> Exercise goal
Down to the last line, restate the material below exactly.

> Provided data
== == ==

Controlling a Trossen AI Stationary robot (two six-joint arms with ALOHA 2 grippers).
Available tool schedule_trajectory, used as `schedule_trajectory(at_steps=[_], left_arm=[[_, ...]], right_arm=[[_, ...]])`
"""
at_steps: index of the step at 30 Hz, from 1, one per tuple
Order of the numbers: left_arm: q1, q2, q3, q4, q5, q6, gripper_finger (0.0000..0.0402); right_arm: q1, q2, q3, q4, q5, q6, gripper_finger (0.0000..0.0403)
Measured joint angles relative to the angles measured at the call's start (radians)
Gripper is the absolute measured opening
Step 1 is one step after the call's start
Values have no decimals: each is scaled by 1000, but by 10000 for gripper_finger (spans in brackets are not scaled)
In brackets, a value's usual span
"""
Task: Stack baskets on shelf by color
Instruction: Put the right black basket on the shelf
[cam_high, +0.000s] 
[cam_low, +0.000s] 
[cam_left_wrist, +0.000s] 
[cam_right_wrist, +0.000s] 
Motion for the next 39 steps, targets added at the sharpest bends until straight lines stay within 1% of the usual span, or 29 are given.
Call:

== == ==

> Output of the task
Controlling a Trossen AI Stationary robot (two six-joint arms with ALOHA 2 grippers).
Available tool schedule_trajectory, used as `schedule_trajectory(at_steps=[_], left_arm=[[_, ...]], right_arm=[[_, ...]])`
"""
at_steps: index of the step at 30 Hz, from 1, one per tuple
Order of the numbers: left_arm: q1, q2, q3, q4, q5, q6, gripper_finger (0.0000..0.0402); right_arm: q1, q2, q3, q4, q5, q6, gripper_finger (0.0000..0.0403)
Measured joint angles relative to the angles measured at the call's start (radians)
Gripper is the absolute measured opening
Step 1 is one step after the call's start
Values have no decimals: each is scaled by 1000, but by 10000 for gripper_finger (spans in brackets are not scaled)
In brackets, a value's usual span
"""
Task: Stack baskets on shelf by color
Instruction: Put the right black basket on the shelf
[cam_high, +0.000s] 
[cam_low, +0.000s] 
[cam_left_wrist, +0.000s] 
[cam_right_wrist, +0.000s] 
Motion for the next 39 steps, targets added at the sharpest bends until straight lines stay within 1% of the usual span, or 29 are given.
Call:

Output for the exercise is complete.